Rasanya, semua hidup mereka hancur, tidak ada harapan lagi di dalam hidup mereka. Apakah mereka masih bisa untuk memiliki harapan setelah mendengar kata yang diucapkan oleh sang Ayah tadi? Semuanya hancur begitu saja, padahal, dulu nya mereka keluarga yang begitu bahagia. Rain sedih ketika tiba-tiba ingatan nya mengingat kembali masa-masa saat mereka semua masih bahagia, semua ingatan itu terputar begitu saja di dalam kepala Rain.

"Ibu mohon.. Pikirkan baik-baik ya, nak," Ibu yang sedari tadi diam pun ikut berbicara. Mata Ibu berkaca-kaca, sendu, tidak terlihat bahwa ia bahagia atas keputusan itu. Ingin rasanya Rain memeluk Ibu saat itu juga.

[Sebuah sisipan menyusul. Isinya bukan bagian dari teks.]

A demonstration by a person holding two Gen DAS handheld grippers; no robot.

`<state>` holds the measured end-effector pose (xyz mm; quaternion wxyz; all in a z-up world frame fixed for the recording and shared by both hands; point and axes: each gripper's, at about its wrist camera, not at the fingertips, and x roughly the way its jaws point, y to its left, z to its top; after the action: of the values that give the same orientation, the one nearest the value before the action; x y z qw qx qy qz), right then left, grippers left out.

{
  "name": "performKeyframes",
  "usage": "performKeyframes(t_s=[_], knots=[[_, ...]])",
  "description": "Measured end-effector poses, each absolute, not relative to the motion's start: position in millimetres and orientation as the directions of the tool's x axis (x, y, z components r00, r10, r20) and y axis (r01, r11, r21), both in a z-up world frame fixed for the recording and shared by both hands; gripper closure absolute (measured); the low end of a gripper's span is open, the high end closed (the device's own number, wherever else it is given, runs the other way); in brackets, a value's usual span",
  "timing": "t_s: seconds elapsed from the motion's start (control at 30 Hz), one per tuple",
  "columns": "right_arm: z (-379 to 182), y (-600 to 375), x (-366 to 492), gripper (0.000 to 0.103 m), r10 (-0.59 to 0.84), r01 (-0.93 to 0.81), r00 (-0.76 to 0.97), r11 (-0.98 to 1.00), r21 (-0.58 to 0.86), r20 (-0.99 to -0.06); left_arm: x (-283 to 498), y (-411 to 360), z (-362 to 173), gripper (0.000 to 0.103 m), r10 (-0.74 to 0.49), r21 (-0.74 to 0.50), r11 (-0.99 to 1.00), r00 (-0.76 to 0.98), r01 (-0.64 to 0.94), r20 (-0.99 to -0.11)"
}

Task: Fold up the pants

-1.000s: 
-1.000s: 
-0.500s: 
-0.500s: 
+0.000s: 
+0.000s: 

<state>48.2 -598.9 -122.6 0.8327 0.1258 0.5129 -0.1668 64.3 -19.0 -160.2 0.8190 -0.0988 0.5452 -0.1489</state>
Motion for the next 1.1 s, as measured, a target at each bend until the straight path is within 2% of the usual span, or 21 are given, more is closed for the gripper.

Masih terdiam. Semuanya masih memikirkan jawaban mereka masing-masing. Disana ada Ibu yang mengkhawatirkan anak-anak nya, ia ingin anak-anak nya itu ikut dengan nya, tidak bersama lelaki tua berkumis tipis disebelahnya yang lebih memilih menikah dengan selingkuhannya. Lelaki itu bahkan sama sekali tidak terlihat peduli pada anak-anak nya, lebih memikirkan selingkuhannya.

Jeffry yang sedari tadi hanya diam pun ingin mencoba berbicara. Sebelum itu, Jeffry menatap Raya. Merasa paham, Raya mengangguk-ngangguk an kepala nya yakin, berusaha meyakinkan kakak laki-laki nya itu.

Jeffry marah, sekaligus sedih, namun Raya mengusap-ngusap tangan kakak nya. Ia yakin bahwa Jeffry bisa menahan amarahnya. "Apa alasan Ayah cerai in Ibu?" tanya Jeffry sembari menyembunyikan wajah sedih nya. "Ini bukan keputusan dari Ayah saja, Ibu juga setuju," jawab Ayah dengan tenang. Jeffry mulai emosi, "Yang Jeffry tanya alasan Ayah cerai in Ibu, Yah."